Holy placeholder name overload, batman. Let's first replace A, B, and C, with libstatic, libshared, and myapp to make things a little more legible:
Suppose you have static library libstatic, and
dynamic shared object library libshared and
your program myapp under linux. Suppose
that library libstatic calls functions from
library libshared and your program (myapp) calls
functions from library libstatic. Now suppose
that all functions that myapp calls in libstatic
make no use of functions in libshared.
To compile myapp will it be enough to link
just libstatic and omit libshared and furthermore can
your program myapp be run on a system
without library libshared installed?
So the way I understand your question, there is a library libstatic, some functions in which make use of libshared. You want to know: if I don't use any of the libstatic functions that are dependent on libshared, will myapp link and run without libshared?
The answer is yes, so long as two things are true:
The calls you make into libstatic do not depend on libshared directly or indirectly. Meaning that if myapp calls a function in libstatic which calls another function in libstatic which calls a function in libshared, then myapp is now dependent on libshared.
The calls you make into libstatic do not depend on any function in libstatic whose implementation appears in the same compilation unit (object file) with a call to libshared. The linker brings in code from the static library at the level of object files, not at the level of individual functions.

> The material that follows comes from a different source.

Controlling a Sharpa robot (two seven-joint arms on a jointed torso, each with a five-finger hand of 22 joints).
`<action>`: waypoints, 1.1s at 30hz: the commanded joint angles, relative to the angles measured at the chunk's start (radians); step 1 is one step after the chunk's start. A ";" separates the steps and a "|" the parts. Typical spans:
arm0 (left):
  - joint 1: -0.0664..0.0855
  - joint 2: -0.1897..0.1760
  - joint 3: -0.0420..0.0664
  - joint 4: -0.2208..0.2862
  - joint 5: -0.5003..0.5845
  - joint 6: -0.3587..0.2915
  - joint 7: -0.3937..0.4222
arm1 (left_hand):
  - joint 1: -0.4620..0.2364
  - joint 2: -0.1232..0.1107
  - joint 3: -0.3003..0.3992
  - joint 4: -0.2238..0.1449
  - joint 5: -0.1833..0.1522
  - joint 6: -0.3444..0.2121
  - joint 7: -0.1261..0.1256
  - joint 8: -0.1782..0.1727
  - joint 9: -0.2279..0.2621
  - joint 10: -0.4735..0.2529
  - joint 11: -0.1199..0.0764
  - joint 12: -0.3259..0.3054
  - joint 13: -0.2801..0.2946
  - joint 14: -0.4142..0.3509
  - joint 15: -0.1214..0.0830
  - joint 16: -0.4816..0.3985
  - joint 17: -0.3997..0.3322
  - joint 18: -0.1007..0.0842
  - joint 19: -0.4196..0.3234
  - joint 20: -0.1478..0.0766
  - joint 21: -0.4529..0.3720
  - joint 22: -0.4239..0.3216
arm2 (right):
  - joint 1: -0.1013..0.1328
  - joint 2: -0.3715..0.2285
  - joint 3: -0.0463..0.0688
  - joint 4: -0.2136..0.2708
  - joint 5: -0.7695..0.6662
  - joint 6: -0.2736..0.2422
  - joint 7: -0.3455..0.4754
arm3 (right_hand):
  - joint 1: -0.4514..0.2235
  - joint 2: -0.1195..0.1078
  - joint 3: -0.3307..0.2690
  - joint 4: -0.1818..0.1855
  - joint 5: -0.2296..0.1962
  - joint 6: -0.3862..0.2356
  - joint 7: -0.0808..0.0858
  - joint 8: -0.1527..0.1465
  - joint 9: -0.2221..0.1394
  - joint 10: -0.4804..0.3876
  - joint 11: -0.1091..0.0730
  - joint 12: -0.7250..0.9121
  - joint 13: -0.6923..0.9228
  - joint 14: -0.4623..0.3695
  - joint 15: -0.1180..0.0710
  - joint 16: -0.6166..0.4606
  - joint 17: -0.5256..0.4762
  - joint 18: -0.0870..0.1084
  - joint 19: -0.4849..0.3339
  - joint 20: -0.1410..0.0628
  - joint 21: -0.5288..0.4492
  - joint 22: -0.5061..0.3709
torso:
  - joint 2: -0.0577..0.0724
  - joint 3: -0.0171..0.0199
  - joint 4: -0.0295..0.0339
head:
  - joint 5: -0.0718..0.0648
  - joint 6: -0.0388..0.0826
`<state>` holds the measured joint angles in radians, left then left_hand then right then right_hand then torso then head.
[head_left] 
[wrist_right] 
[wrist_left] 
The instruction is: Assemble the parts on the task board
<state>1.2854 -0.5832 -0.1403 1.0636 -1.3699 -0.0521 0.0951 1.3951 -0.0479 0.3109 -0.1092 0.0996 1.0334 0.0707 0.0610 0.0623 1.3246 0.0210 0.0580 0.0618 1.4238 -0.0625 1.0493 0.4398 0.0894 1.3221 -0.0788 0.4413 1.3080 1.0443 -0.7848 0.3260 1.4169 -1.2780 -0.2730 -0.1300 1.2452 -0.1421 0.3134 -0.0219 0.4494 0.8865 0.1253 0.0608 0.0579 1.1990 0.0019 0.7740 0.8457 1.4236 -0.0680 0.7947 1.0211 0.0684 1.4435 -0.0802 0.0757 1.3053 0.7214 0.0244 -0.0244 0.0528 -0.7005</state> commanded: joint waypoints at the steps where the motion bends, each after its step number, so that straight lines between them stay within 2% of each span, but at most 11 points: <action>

And remember, this dependency is similarly chained, so if you call a function in foo.o, and something else in foo.o calls a function in bar.o, and something in bar.o depends on libshared, you're toast.
When you link in a static library into an application, only the object files that contain the symbols used (directly or indirectly) are linked. So if it turns out that none of the object files that myapp ends up needing from libstatic depend on libshared, then myapp doesn't depend on libshared.